- Interactive map of the Omaha Fire Department Hose Company No. 4 area

General information
- Architectural style: Neoclassical
- Location: Omaha, Nebraska, U.S., 999 North 16th Street
- Coordinates: 41°16′08″N 95°56′12″W﻿ / ﻿41.2690°N 95.9367°W
- Completed: 1913 (113 years ago)

Technical details
- Floor count: 2

Design and construction
- Architect: Joseph P. Guth
- Main contractor: Peter Kiewit & Sons

= Omaha Fire Department Hose Company No. 4 =

Historic building in Nebraska, United States

The Omaha Fire Department Hose Company building is located at 999 North 16th Street in Omaha, Nebraska, United States. The former home of Omaha Fire Department's hose company number 4 and designed by German-born architect Joseph P. Guth and built in 1913 by Dutchman Peter Kiewit & Sons, the building is now unoccupied. Charles A. Salter was the chief of the fire department at the time.

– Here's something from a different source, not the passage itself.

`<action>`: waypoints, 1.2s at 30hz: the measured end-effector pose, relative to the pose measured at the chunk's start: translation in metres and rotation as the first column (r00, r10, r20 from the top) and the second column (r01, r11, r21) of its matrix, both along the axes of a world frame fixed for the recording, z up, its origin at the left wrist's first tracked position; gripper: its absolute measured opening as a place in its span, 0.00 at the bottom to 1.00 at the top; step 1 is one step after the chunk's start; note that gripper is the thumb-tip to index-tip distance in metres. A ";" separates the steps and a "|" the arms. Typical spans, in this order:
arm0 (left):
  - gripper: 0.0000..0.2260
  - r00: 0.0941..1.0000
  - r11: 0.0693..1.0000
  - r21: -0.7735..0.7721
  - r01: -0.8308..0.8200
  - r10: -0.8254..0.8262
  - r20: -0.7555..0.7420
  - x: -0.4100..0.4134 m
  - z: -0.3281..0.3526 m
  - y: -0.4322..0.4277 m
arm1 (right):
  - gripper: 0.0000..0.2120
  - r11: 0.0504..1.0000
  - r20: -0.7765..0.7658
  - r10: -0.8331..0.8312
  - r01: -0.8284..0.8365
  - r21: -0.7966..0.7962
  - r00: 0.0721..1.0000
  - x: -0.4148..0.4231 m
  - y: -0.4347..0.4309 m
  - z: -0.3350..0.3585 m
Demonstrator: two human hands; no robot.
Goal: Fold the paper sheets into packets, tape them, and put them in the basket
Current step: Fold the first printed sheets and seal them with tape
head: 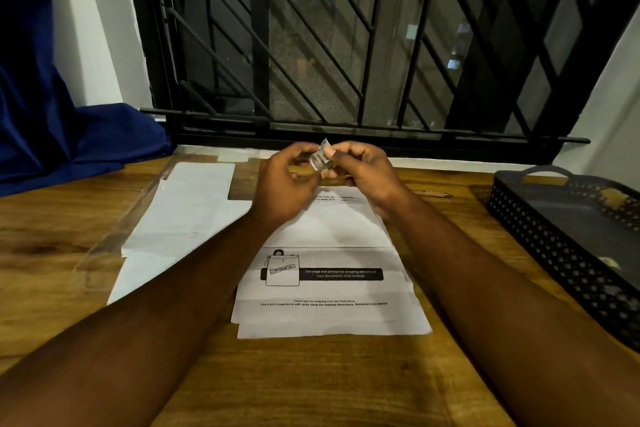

In 2011, the Nebraska State Historical Society included the building in its Reconnaissance Survey of Downtown and Columbus Park Omaha, which was prepared for the City of Omaha.

The building has served as the home of horse-drawn fire wagons, a plumbing company, an auto transmission shop, an armored car garage and, its last known use, for storage.